■ Task instructions:
From the listing below, return every line with the string "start" in it.

■ Supplied information:

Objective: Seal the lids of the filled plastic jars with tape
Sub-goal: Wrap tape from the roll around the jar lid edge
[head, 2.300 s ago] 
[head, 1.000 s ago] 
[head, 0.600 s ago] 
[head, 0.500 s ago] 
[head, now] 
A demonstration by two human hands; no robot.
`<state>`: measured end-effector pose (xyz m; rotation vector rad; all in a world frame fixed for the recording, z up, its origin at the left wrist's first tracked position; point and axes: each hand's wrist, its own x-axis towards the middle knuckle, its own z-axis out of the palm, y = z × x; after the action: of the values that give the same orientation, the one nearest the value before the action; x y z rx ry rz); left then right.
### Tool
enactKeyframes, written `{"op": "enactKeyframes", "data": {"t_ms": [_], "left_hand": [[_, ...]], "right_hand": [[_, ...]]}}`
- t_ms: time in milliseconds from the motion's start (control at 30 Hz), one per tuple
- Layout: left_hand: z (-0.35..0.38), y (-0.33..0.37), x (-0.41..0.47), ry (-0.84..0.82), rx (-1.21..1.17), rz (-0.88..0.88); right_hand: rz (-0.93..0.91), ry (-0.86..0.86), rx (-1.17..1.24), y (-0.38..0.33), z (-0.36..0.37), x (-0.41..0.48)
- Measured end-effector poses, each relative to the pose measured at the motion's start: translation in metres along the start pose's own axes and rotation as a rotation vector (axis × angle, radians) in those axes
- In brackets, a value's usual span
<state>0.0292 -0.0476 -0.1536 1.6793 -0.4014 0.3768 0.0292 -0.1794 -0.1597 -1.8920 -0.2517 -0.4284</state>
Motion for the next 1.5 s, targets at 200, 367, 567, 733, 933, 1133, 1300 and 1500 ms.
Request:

■ Finished exercise:
- t_ms: time in milliseconds from the motion's start (control at 30 Hz), one per tuple
- Measured end-effector poses, each relative to the pose measured at the motion's start: translation in metres along the start pose's own axes and rotation as a rotation vector (axis × angle, radians) in those axes

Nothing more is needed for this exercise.